◆ **Exercise description**: Look over the entries below. Report how many lines hold the word "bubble", and only that.

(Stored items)

.....

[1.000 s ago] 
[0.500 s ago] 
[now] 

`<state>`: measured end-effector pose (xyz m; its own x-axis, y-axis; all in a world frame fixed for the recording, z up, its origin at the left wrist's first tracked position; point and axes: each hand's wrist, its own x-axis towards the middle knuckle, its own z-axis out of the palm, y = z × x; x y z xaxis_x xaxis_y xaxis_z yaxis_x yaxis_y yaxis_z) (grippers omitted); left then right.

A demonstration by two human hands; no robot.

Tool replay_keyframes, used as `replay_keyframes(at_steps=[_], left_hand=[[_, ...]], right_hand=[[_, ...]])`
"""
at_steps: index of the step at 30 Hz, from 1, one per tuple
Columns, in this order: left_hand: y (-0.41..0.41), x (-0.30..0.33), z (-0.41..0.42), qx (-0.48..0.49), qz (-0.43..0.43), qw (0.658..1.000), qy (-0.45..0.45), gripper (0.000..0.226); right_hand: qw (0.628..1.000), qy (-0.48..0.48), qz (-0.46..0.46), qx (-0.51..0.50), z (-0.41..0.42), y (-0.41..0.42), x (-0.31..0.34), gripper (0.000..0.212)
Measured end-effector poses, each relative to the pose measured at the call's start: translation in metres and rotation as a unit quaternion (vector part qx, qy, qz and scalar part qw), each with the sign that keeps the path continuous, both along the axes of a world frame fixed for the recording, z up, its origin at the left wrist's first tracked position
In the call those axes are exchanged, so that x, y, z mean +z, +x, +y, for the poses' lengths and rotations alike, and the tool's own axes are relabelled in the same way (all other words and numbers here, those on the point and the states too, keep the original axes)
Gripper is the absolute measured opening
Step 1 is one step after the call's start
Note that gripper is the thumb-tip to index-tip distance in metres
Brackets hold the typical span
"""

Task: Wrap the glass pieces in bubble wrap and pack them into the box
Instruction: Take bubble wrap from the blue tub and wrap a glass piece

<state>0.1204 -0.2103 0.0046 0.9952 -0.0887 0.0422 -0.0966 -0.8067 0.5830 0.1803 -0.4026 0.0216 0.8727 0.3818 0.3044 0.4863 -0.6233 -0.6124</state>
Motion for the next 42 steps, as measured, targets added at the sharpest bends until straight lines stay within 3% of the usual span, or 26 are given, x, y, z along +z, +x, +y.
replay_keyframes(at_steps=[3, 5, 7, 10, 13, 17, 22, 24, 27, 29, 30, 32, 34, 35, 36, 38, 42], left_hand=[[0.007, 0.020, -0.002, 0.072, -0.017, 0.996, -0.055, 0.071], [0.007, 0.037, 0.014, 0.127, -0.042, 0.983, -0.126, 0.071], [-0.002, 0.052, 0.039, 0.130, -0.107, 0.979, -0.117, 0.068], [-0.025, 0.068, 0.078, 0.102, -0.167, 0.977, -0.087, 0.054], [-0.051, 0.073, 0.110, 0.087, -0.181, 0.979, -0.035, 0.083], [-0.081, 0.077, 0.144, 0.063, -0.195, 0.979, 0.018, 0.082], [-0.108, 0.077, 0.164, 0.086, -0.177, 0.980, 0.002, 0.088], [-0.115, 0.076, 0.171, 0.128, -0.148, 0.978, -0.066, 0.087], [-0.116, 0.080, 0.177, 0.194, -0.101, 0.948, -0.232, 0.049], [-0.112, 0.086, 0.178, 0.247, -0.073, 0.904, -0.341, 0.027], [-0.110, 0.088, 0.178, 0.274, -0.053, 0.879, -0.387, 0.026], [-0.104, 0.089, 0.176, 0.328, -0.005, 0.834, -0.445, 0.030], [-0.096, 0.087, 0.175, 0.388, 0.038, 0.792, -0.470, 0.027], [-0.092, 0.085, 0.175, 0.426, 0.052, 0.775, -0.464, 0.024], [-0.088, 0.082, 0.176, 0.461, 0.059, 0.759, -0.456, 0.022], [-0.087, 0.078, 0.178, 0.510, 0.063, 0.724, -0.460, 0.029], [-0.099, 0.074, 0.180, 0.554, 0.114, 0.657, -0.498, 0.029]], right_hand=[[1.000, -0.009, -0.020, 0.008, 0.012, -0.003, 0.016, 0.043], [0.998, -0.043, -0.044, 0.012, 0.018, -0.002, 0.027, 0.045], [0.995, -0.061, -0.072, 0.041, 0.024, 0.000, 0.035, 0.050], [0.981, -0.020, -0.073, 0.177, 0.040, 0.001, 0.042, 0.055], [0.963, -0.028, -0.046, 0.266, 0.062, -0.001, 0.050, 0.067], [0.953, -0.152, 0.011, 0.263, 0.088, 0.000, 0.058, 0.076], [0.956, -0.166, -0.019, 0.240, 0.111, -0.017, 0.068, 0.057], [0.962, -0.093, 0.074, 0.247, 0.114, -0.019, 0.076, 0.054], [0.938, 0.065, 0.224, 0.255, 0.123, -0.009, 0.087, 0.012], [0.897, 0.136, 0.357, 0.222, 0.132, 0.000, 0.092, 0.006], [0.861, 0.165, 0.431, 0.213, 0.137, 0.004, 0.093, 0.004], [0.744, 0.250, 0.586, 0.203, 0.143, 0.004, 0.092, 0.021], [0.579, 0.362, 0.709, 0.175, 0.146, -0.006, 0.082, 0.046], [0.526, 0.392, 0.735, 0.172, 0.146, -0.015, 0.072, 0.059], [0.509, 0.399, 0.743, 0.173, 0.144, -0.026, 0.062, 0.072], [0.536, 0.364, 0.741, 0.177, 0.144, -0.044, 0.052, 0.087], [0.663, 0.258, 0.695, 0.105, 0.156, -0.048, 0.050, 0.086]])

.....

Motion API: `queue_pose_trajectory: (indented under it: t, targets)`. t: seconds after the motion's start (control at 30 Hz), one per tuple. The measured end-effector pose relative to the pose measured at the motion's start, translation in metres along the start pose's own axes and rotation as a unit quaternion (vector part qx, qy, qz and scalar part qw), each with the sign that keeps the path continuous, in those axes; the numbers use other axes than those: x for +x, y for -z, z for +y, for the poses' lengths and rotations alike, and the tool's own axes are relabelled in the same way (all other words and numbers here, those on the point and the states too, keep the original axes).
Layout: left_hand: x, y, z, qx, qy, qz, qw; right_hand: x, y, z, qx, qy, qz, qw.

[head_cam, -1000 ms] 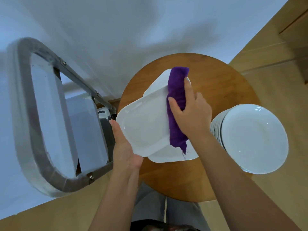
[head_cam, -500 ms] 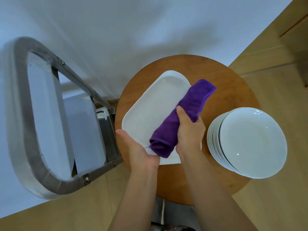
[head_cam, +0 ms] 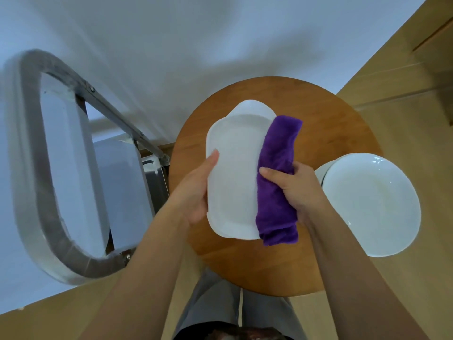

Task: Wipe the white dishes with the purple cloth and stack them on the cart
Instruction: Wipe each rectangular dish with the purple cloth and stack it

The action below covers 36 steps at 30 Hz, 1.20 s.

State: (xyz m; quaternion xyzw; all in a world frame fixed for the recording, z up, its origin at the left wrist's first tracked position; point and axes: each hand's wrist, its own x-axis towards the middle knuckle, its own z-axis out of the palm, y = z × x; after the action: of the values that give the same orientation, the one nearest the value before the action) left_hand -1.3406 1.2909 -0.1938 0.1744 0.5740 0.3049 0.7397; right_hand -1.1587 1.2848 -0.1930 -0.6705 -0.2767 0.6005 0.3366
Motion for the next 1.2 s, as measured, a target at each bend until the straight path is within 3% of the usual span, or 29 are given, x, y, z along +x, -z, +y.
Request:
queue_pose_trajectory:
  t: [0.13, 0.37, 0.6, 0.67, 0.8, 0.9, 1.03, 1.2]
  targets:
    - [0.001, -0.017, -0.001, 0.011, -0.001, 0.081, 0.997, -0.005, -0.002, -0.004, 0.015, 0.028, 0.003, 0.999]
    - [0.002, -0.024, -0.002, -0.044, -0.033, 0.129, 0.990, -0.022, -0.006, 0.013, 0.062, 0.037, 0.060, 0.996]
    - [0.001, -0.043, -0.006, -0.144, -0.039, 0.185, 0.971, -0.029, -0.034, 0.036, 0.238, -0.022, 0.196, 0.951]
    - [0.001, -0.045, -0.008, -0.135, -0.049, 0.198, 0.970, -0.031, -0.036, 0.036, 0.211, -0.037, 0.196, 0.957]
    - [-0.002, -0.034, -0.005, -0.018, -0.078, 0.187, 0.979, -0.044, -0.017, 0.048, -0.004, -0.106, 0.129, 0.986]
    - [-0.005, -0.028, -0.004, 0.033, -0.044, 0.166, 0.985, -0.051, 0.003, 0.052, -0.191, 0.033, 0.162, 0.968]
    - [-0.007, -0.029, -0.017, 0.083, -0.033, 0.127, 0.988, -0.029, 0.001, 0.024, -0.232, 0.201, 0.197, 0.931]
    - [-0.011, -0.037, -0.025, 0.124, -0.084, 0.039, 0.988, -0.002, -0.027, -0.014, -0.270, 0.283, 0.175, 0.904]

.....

◆ **Result of this task**: 2